Al final decidí acudir a su pediatra. Cogí cita y allí me planté yo sola. Cuando me hizo pasar y vio que no llevaba al niño, se extrañó. Le dije que quería tener una conversación con él sin que el peque estuviera delante. Le expresé todas mis dudas y le pregunté si creía que mi niño tenía algún problema en su desarrollo. Al fin y al cabo él había seguido su crecimiento desde que nació y le conocía bastante.
Su respuesta me dejó bastante tranquila, la verdad. Me explicó que no todos los niños sienten la misma necesidad de estar contándolo todo, todo el rato. Que era algo común que los niños fueran bastante parlanchines, pero que si no lo eran tampoco tenía por qué ser un signo preocupante, solamente significaba que procesaba las cosas de manera diferente a otros críos. Y que si al niño le ocurriera algo malo en su día a día, probablemente me lo diría o yo lo notaría, porque no se le vería feliz y cambiaría su comportamiento de forma bastante llamativa. Me dijo que fuera paciente, que le diese tiempo y que probase a contarle cosas yo para incentivar la conversación.

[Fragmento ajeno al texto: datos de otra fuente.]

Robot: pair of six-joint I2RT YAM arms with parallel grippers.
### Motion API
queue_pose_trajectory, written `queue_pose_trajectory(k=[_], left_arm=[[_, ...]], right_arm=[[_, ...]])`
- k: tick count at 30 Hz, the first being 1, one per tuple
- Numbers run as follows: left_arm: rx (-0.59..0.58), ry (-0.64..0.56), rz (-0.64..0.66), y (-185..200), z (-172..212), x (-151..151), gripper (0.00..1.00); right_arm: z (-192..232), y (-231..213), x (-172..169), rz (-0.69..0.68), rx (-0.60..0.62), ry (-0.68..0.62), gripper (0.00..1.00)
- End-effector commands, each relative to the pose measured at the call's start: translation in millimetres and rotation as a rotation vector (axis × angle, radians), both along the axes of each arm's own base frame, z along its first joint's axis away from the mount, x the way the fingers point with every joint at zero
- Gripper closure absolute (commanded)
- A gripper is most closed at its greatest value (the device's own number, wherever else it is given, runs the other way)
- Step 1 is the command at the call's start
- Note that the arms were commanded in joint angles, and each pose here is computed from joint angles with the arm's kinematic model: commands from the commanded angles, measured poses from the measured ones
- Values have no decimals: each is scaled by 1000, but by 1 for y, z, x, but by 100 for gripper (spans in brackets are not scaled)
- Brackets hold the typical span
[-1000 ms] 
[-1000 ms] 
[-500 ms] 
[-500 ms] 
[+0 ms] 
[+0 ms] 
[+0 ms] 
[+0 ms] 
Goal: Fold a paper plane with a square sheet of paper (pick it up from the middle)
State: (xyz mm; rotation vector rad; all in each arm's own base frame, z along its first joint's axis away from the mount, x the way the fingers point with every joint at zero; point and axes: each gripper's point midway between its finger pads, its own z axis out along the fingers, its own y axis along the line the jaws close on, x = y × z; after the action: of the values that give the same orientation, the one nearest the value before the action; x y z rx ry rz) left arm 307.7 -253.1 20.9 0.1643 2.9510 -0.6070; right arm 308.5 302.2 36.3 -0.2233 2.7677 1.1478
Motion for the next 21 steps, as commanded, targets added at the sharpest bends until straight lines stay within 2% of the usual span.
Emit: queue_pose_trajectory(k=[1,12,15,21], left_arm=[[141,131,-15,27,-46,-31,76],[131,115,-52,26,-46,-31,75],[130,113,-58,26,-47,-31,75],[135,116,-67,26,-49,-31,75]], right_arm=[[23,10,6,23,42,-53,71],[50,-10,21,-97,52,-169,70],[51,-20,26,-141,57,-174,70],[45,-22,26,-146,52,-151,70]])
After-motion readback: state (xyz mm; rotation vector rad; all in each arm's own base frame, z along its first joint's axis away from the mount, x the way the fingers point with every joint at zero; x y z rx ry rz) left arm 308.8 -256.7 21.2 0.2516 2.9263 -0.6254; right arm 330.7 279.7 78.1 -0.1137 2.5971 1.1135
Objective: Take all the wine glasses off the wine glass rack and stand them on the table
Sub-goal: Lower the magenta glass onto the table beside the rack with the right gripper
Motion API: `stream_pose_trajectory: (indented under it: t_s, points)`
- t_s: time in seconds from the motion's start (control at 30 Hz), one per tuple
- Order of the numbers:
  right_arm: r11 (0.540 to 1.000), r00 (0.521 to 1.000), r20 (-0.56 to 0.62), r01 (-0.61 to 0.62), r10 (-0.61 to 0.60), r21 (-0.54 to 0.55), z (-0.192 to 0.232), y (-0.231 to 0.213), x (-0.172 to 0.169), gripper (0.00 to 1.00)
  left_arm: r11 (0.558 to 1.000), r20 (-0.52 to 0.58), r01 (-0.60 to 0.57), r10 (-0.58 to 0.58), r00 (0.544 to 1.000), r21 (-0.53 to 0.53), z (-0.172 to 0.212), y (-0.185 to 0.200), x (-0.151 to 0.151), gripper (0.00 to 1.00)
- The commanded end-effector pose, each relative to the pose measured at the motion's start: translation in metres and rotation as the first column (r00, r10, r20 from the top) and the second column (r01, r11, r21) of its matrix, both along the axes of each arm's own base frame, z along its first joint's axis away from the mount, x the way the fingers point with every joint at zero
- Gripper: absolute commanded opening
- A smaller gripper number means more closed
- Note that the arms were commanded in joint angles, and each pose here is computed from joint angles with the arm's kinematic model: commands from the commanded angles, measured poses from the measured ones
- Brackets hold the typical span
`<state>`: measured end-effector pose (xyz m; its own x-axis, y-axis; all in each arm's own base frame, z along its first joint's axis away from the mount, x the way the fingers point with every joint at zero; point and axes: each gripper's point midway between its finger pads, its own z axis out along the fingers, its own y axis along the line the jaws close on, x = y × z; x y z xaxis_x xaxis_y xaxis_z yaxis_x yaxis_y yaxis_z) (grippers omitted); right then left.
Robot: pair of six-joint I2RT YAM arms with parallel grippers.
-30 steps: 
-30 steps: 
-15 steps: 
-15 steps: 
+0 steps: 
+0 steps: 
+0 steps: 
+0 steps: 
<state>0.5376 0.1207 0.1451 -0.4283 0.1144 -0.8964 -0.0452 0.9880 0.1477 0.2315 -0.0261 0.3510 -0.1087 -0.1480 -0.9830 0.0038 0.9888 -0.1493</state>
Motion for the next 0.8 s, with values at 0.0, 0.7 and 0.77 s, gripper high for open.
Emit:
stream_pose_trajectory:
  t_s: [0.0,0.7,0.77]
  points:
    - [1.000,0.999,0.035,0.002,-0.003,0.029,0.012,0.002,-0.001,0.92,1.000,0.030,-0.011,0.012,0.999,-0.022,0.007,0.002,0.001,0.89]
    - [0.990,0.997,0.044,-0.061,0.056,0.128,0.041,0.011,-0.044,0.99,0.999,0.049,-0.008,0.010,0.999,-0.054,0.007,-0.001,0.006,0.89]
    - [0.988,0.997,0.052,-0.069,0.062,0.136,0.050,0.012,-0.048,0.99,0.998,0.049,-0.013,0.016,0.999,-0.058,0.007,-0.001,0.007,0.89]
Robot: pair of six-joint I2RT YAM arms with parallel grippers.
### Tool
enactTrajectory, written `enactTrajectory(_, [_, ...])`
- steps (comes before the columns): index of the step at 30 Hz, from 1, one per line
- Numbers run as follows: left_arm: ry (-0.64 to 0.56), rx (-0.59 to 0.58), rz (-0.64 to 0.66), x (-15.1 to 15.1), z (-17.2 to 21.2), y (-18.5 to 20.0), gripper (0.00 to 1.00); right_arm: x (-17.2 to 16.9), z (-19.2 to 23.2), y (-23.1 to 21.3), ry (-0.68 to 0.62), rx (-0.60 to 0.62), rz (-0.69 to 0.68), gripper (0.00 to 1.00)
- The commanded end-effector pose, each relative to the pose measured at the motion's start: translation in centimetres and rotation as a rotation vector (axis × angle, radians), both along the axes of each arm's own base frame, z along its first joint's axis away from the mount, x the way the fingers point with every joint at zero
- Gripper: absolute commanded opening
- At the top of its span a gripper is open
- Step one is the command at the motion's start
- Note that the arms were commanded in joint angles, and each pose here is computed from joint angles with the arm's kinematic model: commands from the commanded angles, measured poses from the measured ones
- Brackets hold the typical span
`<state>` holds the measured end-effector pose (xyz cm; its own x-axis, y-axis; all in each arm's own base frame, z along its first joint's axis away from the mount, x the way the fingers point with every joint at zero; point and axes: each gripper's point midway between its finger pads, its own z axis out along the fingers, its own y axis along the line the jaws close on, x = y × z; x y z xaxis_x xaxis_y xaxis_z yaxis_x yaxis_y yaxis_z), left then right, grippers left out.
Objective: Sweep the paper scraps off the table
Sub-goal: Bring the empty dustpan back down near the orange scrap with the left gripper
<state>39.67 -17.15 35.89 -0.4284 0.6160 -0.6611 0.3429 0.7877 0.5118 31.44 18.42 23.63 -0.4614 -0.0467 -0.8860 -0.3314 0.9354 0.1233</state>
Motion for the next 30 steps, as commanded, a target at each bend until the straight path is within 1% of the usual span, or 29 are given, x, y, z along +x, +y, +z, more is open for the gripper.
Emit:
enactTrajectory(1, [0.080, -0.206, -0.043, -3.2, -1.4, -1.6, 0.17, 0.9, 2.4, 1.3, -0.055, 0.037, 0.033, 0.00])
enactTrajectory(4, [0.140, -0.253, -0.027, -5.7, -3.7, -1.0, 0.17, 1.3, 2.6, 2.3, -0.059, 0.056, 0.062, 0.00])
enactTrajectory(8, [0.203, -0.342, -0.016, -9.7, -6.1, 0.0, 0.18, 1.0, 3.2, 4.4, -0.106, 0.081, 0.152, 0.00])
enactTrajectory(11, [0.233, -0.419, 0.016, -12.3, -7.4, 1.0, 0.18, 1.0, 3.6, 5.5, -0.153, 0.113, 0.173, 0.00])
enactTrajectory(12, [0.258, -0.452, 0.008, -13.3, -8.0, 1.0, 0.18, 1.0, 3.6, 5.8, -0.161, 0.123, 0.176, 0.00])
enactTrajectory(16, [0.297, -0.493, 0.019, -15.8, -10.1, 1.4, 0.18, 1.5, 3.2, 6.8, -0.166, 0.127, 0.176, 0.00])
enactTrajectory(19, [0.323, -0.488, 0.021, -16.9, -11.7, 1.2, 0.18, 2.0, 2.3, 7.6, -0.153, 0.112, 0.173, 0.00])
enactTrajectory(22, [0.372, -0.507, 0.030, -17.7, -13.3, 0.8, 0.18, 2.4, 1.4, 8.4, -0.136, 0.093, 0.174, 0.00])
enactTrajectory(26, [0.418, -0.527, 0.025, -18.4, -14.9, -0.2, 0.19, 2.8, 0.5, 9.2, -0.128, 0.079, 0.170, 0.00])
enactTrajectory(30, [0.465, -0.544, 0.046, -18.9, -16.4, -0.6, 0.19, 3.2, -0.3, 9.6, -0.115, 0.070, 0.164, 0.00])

Me fui a casa bastante aliviada y dispuesta a seguir su consejo. Y resulta que pareció dar resultado. Un día, de camino a casa después del cole, mi hijo me contó que habían aprendido cosas sobre los animales y que le había gustado mucho la cebra. Me sorprendí ante tanta información y decidí seguir preguntándole sobre eso. Fuimos todo el tiempo conversando hasta que llegamos a casa y se volvió loco de contento cuando le prometí que le llevaría al zoo para que pudiera ver una cebra de verdad.
Esa fue la primera de muchas charlas divertidas con mi hijo. No ocurrían todos los días, solamente cuando él sentía la necesidad de compartir sus cosas. Y allí estaba yo para disfrutar de su conversación.
Creo que hoy en día tenemos tantos libros sobre maternidad, tantos expertos que dan sus opiniones como si fueran la única verdad posible en el mundo, tantos documentales, artículos, estudios, etc, que llega un momento en el que padecemos de sobre-información. Está genial que dispongamos de tantos datos, es maravilloso que sigamos profundizando en los estudios sobre la crianza, pero también hay que saber cuándo parar, sobre todo antes de acabar embotada y con una paranoia como la que tuve yo.
Escrito por Carol M., basado en un testimonio real anónimo.